Someone spins Denali around and she faces her first-grade school teacher. Denali had thought Mrs. Cook ancient back then, but now she sees the lines on her cheeks disappear into a wide grin.
Blinking back tears, Denali stutters a reply.
“I was just walking by. I saw…”
“What?” Mrs. Cook says. She presses one hand over an ear, and raises her voice. “Mr. Peters, you say? Yes, he’s finally decided to retire. You were a student of his, right?”
Denali nods, and moves away, but Mrs. Cook follows with small mincing steps that Denali used to think was cute. Denali mutters under her breath and walks away, but Mrs. Cook continues to follow, a question on her face, her fingers tugging on Denali’s thick sweater . Turning back toward her, Denali shouts, “Stay away from me!” into an unexpected silence.

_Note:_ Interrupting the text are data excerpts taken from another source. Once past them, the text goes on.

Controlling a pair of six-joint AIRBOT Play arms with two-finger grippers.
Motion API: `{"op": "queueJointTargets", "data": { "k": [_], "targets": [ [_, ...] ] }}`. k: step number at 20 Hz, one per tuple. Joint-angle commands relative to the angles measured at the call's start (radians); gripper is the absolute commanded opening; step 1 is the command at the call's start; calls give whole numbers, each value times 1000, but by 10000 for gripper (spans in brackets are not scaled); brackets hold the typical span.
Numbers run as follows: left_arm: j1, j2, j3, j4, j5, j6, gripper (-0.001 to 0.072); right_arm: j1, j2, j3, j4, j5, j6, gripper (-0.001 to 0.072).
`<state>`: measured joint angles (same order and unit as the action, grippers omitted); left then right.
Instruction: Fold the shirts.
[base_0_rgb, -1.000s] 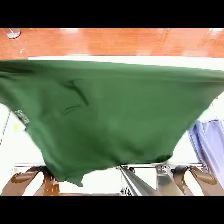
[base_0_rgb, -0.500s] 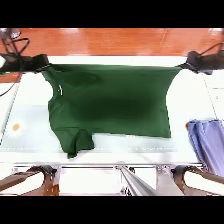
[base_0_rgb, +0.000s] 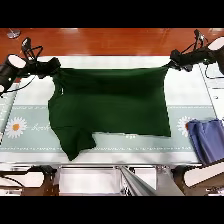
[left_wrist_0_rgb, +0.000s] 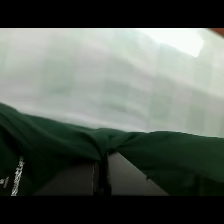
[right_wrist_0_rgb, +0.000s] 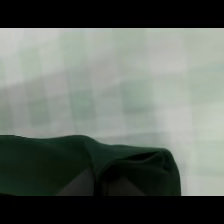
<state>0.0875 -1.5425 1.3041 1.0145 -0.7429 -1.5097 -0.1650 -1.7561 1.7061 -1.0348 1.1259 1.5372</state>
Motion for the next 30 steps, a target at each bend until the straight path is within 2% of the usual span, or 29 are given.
{"op": "queueJointTargets", "data": {
  "k": [1, 4, 9, 10, 11, 12, 14, 17, 19, 21, 24, 26, 30],
  "targets": [
    [50, -11, 46, -13, -280, 147, 22, -20, 0, 17, 0, 212, -91, 30],
    [68, -35, 40, 6, -496, 219, 22, -11, -1, -37, -100, 338, -95, 30],
    [66, -119, 15, 24, -555, 215, 23, 27, -1, -214, -101, 206, -81, 30],
    [71, -125, 15, 25, -573, 214, 58, 26, -1, -216, -100, 200, -50, 126],
    [79, -124, 17, 33, -598, 213, 352, 20, 0, -199, -100, 221, -18, 499],
    [90, -122, 28, 61, -638, 174, 691, 6, 0, -158, -100, 281, -15, 614],
    [122, -113, 48, 121, -729, 102, 701, -26, 27, -92, -105, 385, -6, 615],
    [176, -24, -1, 122, -786, 102, 701, -77, 149, -111, -237, 428, 8, 615],
    [208, 76, -121, 122, -788, 119, 701, -117, 267, -233, -281, 365, 6, 615],
    [233, 174, -277, 119, -753, 126, 701, -137, 396, -441, -192, 229, -40, 615],
    [334, 332, -524, 98, -654, 126, 701, -137, 569, -757, 21, 65, -133, 615],
    [442, 394, -638, 71, -650, 140, 700, -137, 655, -913, 132, 23, -200, 614],
    [607, 446, -776, 33, -616, 151, 701, -137, 745, -1050, 170, 18, -240, 615]
  ]
}}
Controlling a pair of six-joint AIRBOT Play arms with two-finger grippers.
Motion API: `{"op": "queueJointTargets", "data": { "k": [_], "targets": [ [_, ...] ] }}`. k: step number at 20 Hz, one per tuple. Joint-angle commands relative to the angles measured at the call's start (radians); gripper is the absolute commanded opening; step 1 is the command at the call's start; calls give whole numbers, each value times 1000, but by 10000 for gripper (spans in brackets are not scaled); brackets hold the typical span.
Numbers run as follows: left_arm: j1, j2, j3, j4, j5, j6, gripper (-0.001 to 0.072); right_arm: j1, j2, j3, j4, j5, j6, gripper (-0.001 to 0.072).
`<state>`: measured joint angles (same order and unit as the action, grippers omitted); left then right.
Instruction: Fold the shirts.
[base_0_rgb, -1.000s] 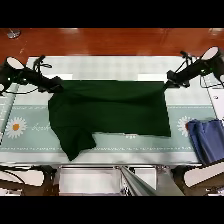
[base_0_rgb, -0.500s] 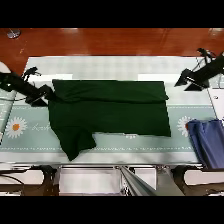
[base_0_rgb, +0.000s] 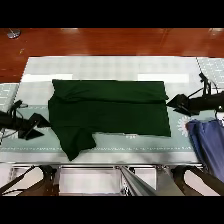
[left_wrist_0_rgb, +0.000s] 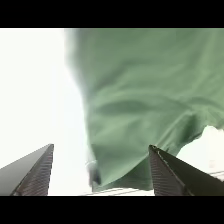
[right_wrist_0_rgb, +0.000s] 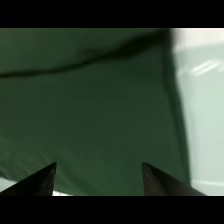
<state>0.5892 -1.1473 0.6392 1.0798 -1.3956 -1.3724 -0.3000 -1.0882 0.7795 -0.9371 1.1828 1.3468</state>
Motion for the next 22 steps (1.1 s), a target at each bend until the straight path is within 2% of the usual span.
{"op": "queueJointTargets", "data": {
  "k": [1, 6, 12, 13, 14, 18, 20, 22],
  "targets": [
    [120, 50, -132, -46, 54, 30, 701, -2, 82, -142, 72, -39, -51, 615],
    [89, 50, -226, -262, 135, 159, 701, -2, 81, -194, 91, -85, -50, 614],
    [-91, 50, -296, -318, 287, 200, 693, -27, 81, -185, 177, -118, -35, 615],
    [-123, 50, -293, -317, 281, 206, 445, -59, 81, -175, 164, -116, -1, 614],
    [-140, 50, -290, -319, 262, 233, 35, -98, 81, -164, 129, -103, 20, 615],
    [-151, 50, -267, -321, 234, 239, 20, -221, 81, -166, -206, 88, 128, 615],
    [-151, 50, -267, -322, 236, 239, 21, -215, 81, -207, -259, 173, 143, 614],
    [-151, 50, -267, -322, 236, 239, 21, -180, 81, -266, -258, 187, 134, 615]
  ]
}}
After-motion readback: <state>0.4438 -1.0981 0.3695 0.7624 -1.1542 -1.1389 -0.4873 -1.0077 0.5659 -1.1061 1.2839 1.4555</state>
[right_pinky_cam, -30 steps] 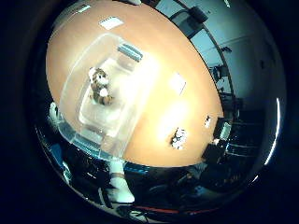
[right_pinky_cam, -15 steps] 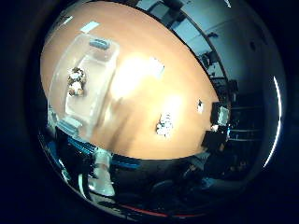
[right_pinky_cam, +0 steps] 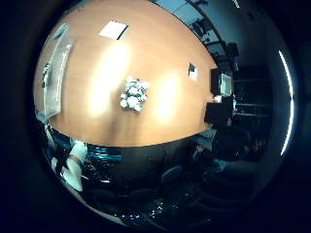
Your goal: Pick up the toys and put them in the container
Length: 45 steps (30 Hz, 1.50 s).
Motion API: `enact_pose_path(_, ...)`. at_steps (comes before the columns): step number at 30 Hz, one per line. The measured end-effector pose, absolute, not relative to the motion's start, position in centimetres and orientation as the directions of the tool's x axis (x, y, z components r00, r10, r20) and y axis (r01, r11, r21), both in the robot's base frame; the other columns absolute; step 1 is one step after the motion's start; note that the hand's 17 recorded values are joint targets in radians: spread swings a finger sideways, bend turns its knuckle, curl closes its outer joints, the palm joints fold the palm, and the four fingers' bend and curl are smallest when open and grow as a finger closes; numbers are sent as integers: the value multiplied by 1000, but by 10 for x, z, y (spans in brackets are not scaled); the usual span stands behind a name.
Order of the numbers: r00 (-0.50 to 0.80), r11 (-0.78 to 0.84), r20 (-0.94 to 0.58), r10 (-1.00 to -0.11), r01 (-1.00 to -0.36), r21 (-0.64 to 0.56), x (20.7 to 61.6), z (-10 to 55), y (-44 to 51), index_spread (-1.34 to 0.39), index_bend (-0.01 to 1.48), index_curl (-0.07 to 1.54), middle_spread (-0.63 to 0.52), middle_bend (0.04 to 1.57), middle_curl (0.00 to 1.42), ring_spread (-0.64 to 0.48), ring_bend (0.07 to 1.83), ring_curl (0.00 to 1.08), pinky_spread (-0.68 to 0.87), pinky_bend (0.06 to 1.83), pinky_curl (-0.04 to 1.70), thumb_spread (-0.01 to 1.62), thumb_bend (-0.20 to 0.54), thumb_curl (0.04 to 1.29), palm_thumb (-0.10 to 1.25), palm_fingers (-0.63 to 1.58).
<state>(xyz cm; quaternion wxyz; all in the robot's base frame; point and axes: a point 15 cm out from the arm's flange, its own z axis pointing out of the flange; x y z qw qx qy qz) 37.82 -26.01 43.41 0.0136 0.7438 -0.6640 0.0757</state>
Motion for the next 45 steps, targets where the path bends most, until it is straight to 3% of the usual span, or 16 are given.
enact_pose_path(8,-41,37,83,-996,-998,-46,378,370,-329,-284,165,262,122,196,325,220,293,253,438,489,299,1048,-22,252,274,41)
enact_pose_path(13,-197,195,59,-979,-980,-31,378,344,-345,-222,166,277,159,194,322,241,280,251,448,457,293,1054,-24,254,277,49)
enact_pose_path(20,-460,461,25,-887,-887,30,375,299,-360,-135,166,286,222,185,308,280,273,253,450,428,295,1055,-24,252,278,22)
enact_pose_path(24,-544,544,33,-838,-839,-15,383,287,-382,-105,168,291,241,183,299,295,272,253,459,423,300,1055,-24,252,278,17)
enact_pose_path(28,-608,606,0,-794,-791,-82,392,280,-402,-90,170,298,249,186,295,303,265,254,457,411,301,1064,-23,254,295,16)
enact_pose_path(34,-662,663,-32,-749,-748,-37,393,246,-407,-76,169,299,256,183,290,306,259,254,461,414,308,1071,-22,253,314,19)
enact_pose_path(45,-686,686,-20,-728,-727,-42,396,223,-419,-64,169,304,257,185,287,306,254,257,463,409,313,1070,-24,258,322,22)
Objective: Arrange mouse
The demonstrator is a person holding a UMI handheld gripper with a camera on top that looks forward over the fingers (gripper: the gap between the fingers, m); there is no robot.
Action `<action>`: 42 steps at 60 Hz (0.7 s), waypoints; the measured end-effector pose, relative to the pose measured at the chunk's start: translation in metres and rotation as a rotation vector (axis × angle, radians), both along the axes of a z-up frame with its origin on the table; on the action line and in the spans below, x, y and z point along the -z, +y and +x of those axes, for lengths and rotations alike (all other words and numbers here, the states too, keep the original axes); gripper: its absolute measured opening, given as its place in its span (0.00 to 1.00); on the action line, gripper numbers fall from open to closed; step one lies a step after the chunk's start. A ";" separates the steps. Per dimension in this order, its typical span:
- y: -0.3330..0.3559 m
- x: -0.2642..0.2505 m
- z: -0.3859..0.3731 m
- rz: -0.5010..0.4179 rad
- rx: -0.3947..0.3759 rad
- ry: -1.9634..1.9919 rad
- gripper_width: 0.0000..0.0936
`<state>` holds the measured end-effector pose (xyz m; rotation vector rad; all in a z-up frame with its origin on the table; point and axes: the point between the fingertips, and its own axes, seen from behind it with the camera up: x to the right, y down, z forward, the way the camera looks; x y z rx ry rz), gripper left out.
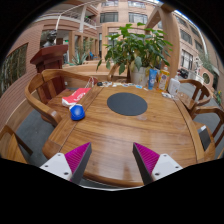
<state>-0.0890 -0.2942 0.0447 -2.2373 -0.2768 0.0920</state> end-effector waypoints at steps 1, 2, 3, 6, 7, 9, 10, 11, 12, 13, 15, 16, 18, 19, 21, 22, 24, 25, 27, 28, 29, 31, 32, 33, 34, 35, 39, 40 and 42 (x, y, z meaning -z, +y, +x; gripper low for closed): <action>0.003 0.003 -0.010 -0.001 -0.009 0.008 0.92; 0.006 0.006 -0.020 -0.004 -0.019 0.017 0.92; 0.009 0.008 -0.030 -0.008 -0.030 0.024 0.92; 0.018 0.014 -0.062 -0.013 -0.070 0.041 0.92; 0.022 0.015 -0.072 -0.011 -0.082 0.045 0.92; 0.031 0.017 -0.088 -0.004 -0.097 0.048 0.91; 0.036 0.018 -0.095 0.002 -0.104 0.046 0.92; 0.041 0.019 -0.101 0.009 -0.111 0.042 0.92; 0.046 0.020 -0.108 0.015 -0.118 0.037 0.92; 0.052 0.021 -0.114 0.022 -0.124 0.030 0.92; 0.063 0.023 -0.125 0.030 -0.130 0.019 0.91; 0.068 0.025 -0.130 0.032 -0.133 0.014 0.91; 0.078 0.029 -0.141 0.034 -0.140 0.009 0.91; 0.084 0.030 -0.146 0.035 -0.141 0.009 0.91; 0.095 0.034 -0.154 0.035 -0.139 0.006 0.92; 0.100 0.035 -0.157 0.035 -0.139 0.002 0.92; 0.111 0.039 -0.162 0.036 -0.138 -0.009 0.91; 0.116 0.040 -0.164 0.038 -0.136 -0.015 0.91; 0.127 0.044 -0.167 0.043 -0.131 -0.031 0.91; 0.131 0.046 -0.169 0.044 -0.132 -0.038 0.91; 0.134 0.048 -0.170 0.042 -0.133 -0.046 0.90; 0.141 0.051 -0.173 0.041 -0.133 -0.055 0.89; 0.145 0.052 -0.174 0.041 -0.131 -0.057 0.88; 0.151 0.054 -0.178 0.041 -0.132 -0.055 0.87; 0.153 0.055 -0.180 0.040 -0.134 -0.053 0.87; 0.155 0.054 -0.183 0.042 -0.137 -0.048 0.85; 0.164 0.054 -0.188 0.042 -0.137 -0.045 0.79; 0.166 0.054 -0.189 0.040 -0.138 -0.047 0.78; 0.169 0.054 -0.192 0.038 -0.138 -0.043 0.74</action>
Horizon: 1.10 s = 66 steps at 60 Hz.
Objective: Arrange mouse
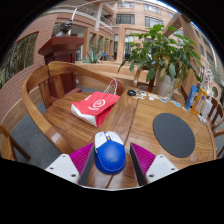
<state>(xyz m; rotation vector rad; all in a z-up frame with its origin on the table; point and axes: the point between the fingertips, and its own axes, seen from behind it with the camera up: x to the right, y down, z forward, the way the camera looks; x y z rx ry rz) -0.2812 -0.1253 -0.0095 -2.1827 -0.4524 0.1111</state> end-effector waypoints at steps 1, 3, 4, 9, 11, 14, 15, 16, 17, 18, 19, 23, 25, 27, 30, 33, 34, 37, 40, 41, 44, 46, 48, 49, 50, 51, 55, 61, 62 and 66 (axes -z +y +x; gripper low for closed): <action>0.001 0.000 -0.001 -0.002 0.000 0.004 0.71; 0.003 0.002 -0.006 -0.010 0.000 0.021 0.63; 0.004 0.003 -0.009 -0.016 -0.001 0.035 0.57; 0.011 0.002 -0.008 -0.006 0.019 0.042 0.53; 0.012 0.001 -0.009 0.001 0.021 0.043 0.51; 0.014 0.001 -0.009 0.009 0.026 0.043 0.46; 0.014 0.001 -0.009 0.010 0.027 0.044 0.45; 0.014 0.001 -0.009 0.011 0.027 0.045 0.44; 0.014 0.001 -0.009 0.011 0.027 0.047 0.42; 0.015 0.000 -0.010 0.012 0.028 0.052 0.41; 0.014 0.000 -0.010 0.011 0.025 0.056 0.41; 0.016 -0.012 -0.012 0.039 0.006 0.061 0.40; 0.018 -0.027 -0.012 0.071 -0.006 0.068 0.40; 0.019 -0.048 -0.014 0.102 -0.017 0.091 0.40; 0.019 -0.093 -0.015 0.154 -0.023 0.160 0.40; 0.025 -0.144 -0.008 0.232 -0.034 0.217 0.40; 0.027 -0.161 -0.003 0.261 -0.031 0.231 0.40; 0.040 -0.209 0.015 0.351 -0.016 0.249 0.40; 0.053 -0.242 0.039 0.421 0.015 0.258 0.40; 0.061 -0.250 0.046 0.424 0.028 0.259 0.40; 0.078 -0.251 0.071 0.421 0.068 0.258 0.40; 0.088 -0.239 0.092 0.403 0.102 0.251 0.39; 0.105 -0.227 0.112 0.370 0.138 0.235 0.39; 0.111 -0.218 0.121 0.349 0.157 0.223 0.39; 0.116 -0.208 0.129 0.327 0.174 0.212 0.39; 0.121 -0.196 0.137 0.304 0.189 0.200 0.39; 0.131 -0.122 0.170 0.210 0.240 0.152 0.39; 0.137 -0.065 0.194 0.097 0.286 0.092 0.40; 0.136 -0.057 0.197 0.083 0.291 0.083 0.40; 0.134 -0.029 0.205 0.038 0.306 0.072 0.44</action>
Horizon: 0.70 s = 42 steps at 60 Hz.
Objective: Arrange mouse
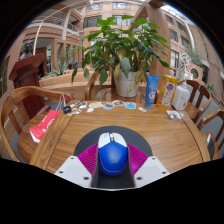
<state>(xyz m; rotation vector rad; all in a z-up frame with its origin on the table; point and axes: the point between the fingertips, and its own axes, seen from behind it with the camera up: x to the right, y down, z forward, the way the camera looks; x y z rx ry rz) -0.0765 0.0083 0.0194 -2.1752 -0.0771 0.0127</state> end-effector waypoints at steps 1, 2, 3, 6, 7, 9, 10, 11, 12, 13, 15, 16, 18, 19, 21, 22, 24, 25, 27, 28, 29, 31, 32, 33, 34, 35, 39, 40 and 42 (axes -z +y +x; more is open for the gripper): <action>-0.001 0.005 0.000 -0.011 0.001 0.005 0.45; -0.002 0.008 0.000 -0.023 0.001 0.011 0.47; -0.003 0.013 -0.001 -0.031 0.000 0.019 0.49; -0.008 0.023 -0.002 -0.059 -0.007 0.038 0.52; -0.009 0.026 -0.001 -0.067 -0.005 0.042 0.52; -0.011 0.028 0.001 -0.075 0.001 0.047 0.55; -0.011 0.025 0.000 -0.075 0.004 0.044 0.57; -0.012 0.025 0.002 -0.070 0.006 0.040 0.59; -0.012 0.025 0.003 -0.066 0.009 0.034 0.61; -0.013 0.024 0.004 -0.063 0.011 0.027 0.64; -0.016 0.020 0.007 -0.056 0.016 0.013 0.73; -0.017 0.017 0.007 -0.052 0.017 0.009 0.78; -0.019 0.007 0.008 -0.043 0.012 0.006 0.88; -0.021 0.003 0.007 -0.036 0.011 0.005 0.91; -0.026 -0.005 0.007 -0.024 0.010 0.004 0.91; -0.029 -0.010 0.007 -0.018 0.012 0.004 0.90; -0.036 -0.020 0.009 -0.009 0.016 0.001 0.91; -0.040 -0.025 0.010 -0.004 0.019 -0.001 0.91; -0.049 -0.035 0.010 0.004 0.023 -0.004 0.91; -0.054 -0.041 0.011 0.010 0.026 -0.006 0.91; -0.059 -0.047 0.012 0.016 0.029 -0.008 0.91; -0.068 -0.059 0.014 0.028 0.036 -0.011 0.91; -0.073 -0.064 0.015 0.034 0.038 -0.012 0.91; -0.078 -0.069 0.016 0.039 0.040 -0.014 0.91; -0.083 -0.073 0.016 0.043 0.040 -0.015 0.91; -0.089 -0.077 0.017 0.045 0.040 -0.017 0.91; -0.110 -0.091 0.018 0.057 0.042 -0.016 0.91; -0.115 -0.094 0.018 0.060 0.042 -0.016 0.91; -0.125 -0.099 0.019 0.066 0.042 -0.016 0.91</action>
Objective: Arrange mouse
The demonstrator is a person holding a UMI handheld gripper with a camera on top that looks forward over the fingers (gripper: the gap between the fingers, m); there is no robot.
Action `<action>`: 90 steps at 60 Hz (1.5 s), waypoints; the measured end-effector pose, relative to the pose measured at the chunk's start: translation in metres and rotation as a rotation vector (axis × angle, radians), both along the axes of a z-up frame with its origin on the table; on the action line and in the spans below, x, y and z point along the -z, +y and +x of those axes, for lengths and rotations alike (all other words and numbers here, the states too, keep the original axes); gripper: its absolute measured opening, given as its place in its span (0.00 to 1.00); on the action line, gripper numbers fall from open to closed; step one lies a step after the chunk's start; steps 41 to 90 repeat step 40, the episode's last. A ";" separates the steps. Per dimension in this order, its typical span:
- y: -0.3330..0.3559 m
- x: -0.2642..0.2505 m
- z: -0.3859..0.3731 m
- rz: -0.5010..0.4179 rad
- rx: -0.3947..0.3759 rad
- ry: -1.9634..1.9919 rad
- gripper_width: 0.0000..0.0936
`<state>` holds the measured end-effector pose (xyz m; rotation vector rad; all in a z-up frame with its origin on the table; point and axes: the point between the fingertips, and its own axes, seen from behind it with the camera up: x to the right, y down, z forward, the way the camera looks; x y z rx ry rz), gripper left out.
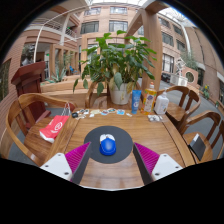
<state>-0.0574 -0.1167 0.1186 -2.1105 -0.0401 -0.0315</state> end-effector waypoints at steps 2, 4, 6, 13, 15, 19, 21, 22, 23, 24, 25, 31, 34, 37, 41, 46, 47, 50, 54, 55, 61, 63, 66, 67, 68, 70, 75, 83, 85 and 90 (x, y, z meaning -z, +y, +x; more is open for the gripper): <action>-0.010 -0.005 0.001 0.005 0.000 -0.002 0.91; -0.021 -0.008 0.003 0.008 -0.001 -0.006 0.91; -0.031 -0.012 0.003 0.012 -0.003 -0.009 0.91; -0.062 -0.021 0.006 0.019 -0.008 -0.014 0.91; -0.070 -0.023 0.006 0.020 -0.009 -0.014 0.91; -0.083 -0.026 0.007 0.019 -0.015 -0.015 0.91; -0.090 -0.027 0.007 0.020 -0.015 -0.014 0.91; -0.092 -0.026 0.007 0.022 -0.015 -0.013 0.91; -0.094 -0.027 0.007 0.023 -0.015 -0.013 0.91; -0.096 -0.028 0.008 0.024 -0.015 -0.012 0.91; -0.098 -0.029 0.008 0.025 -0.015 -0.012 0.91; -0.106 -0.033 0.008 0.022 -0.022 -0.010 0.91; -0.108 -0.035 0.008 0.024 -0.025 -0.014 0.91; -0.109 -0.035 0.008 0.023 -0.028 -0.020 0.91; -0.109 -0.033 0.008 0.021 -0.031 -0.022 0.91; -0.109 -0.033 0.008 0.021 -0.031 -0.022 0.91; -0.109 -0.033 0.008 0.021 -0.031 -0.022 0.91; -0.109 -0.033 0.008 0.021 -0.031 -0.022 0.91; -0.109 -0.033 0.008 0.021 -0.031 -0.022 0.91; -0.109 -0.033 0.008 0.021 -0.031 -0.022 0.91; -0.109 -0.033 0.008 0.021 -0.031 -0.022 0.91; -0.109 -0.033 0.008 0.021 -0.031 -0.022 0.91; -0.109 -0.033 0.008 0.021 -0.031 -0.022 0.91; -0.109 -0.033 0.008 0.021 -0.031 -0.022 0.91; -0.109 -0.033 0.008 0.021 -0.031 -0.022 0.91; -0.109 -0.033 0.008 0.021 -0.031 -0.022 0.91; -0.109 -0.033 0.008 0.021 -0.031 -0.022 0.91; -0.109 -0.033 0.008 0.021 -0.031 -0.022 0.91; -0.109 -0.033 0.008 0.021 -0.031 -0.022 0.91; -0.109 -0.033 0.008 0.021 -0.031 -0.022 0.91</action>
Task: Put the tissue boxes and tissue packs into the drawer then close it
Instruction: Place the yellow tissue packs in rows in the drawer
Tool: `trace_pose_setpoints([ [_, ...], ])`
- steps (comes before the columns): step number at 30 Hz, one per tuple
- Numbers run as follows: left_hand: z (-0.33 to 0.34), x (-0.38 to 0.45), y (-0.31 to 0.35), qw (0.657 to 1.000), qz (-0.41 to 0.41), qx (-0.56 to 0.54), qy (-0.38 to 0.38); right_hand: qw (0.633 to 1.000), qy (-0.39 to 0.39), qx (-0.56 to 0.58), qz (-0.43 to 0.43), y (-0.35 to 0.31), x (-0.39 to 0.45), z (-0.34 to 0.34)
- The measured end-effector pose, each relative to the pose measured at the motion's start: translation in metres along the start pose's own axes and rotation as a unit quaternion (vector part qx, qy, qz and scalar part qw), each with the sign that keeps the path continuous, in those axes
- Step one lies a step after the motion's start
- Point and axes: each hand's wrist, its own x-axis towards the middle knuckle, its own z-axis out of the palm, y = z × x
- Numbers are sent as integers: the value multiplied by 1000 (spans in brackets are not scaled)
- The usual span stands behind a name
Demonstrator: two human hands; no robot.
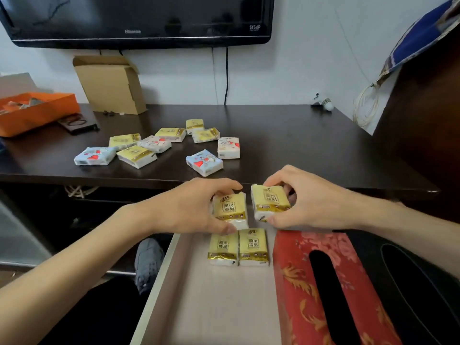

Blushing, Denali looks around. The band stands mute. The TV over the bar is on. Pictures of battleships positioning over cities around the globe shuffle over the screen. The ships pulse with crackling lightning and Denali knows the instant she sees them that they are alien. The call letters of the station is superimposed on the left-hand corner, but there’s no announcer explaining what is going on.
“Is this the end of the world?” someone asks.
Denali says, “Yes,” and with the frailty of youth sends God’s vengeance.